Goal maintains its renewing strategic line and its latest operation has been to present a variant of Callsits artificial intelligence model, which is expected to achieve a performance equal to or greater than OpenAI GPT-4. LIME (Less is More for Alingment) emerges as a large language model capable of providing high-quality responses based on small indications.
The team that leads mark zuckerberg is training the new tool through a precise and rigorous process, something that sets it apart from its main competitors. Based on 65 million parameters provided by Meta for research purposes in the first quarter of the year, LIMA has been optimized with just 1,000 prompts.
Your training process
LIMA, the new LLM of Metahe trains in Two phases. The first is a unsupervised learning process in which it is fed with pure content, raw content, to learn in a general purpose and representation scenario.
The second is a process in which LLMs adopt a debug phase applying reinforcement learning methods with human feedback. In this way, its operation can be oriented to perform specific tasks based on user preferences. Nevertheless, this is the most expensive operation in the training process of an AI model, in such a way that LIMA was trained without taking this phase into account, something that did happen in the cases of GPT-4 of OpenAI or of Bard of Google.
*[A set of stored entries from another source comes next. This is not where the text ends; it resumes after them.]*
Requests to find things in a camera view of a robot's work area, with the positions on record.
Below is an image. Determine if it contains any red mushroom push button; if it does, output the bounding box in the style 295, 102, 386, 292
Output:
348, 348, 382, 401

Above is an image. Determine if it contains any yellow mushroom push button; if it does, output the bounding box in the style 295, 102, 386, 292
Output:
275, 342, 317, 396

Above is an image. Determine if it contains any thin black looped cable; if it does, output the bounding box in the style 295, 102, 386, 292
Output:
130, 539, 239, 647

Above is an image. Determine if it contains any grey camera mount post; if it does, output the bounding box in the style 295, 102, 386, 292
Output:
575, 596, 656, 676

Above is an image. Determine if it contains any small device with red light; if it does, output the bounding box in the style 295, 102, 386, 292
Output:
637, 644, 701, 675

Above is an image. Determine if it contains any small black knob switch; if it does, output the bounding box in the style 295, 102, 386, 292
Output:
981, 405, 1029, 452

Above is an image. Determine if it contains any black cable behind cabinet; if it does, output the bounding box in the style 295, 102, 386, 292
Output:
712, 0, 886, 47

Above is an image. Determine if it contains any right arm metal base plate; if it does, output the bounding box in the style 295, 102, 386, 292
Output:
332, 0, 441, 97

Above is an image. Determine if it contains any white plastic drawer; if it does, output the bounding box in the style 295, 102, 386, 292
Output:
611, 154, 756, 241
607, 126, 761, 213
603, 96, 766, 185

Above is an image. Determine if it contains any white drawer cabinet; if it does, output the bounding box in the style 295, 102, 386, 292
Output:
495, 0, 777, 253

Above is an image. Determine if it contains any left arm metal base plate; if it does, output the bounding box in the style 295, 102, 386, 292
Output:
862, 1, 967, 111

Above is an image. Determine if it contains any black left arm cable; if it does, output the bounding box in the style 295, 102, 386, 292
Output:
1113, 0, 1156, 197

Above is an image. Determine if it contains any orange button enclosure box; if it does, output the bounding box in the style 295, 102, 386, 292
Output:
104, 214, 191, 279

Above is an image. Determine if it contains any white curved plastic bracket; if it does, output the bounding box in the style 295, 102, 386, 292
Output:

With this new advance, Meta comes to demonstrate how an LLM model can work from few indications. Thus, you will be able to fulfill specific tasks or respond to new tasks that were not initially considered in the data set. To do this, a thousand examples of real instructions have been taken; 750 coming from forums like Stack Exchange, Reddit and wikiHow and 250 own writing by the researchers.
Put to a real test
Meta submitted its new AI tool to a group of human testers who had previously worked with other models such as GPT-4, DaVinci003, claude of anthropic and Google Bard to 200-300 requests. The results were compelling and showed that LIMA produced answers equal to or better than its main competitors: 43% better than ChatGPT, 58% better than Bard and 65% better than DaVinci003. All these models were optimized by RLHF.
The conclusion reached by the META researchers is that the RLHF technique does not bring great improvements, but that doing without it can reduce costs when training an AI-based language model. LIMA’s responses showed that, in 88% of cases, the immediate requirements are met. Likewise, 50% are qualified as excellent.
Meta researchers themselves have concluded that creating data sets with high-quality examples means a challenging and difficult-to-scale approach. Also, LIMA is not as robust as earlier models available as the GPT-4, but still requires extensive running-in and training. Thus, if an adversary prompt or unlucky sample were generated during its training, LIMA would generate inaccurate responses.
Despite everything, the company is satisfied with its investigations. It is because of that Yann LeCunhead of AI research at Meta, said that the fact of investing in the development of new LLMs will be key in the short termbut that they will have to fight against the possibility that they lose validity in the medium term due to the high evolution of the sector.
A collaborative result
LIMA is the result of Meta’s collaboration with researchers from the Carnegie Mellon Universitythe University of Southern California and Tel Aviv University. This combination between proposals open source with a light and flexible internal structure it becomes the philosopher’s stone of advancement.
In fact, recently Meta has presented the models Massively Multilingual Speech (MMS)whose technology extends the capabilities of tools that convert text to speech and vice versa into more than 1,100 languages, allowing them to identify more than 4,000 spoken languages. Meta’s MMS are open source models.
All of this in the midst of a maelstrom of layoffs for the company, which in recent hours has dispensed with about 6,000 people. They accumulate 27,000 jobs eliminated since November 2022, when it had 87,000 employees.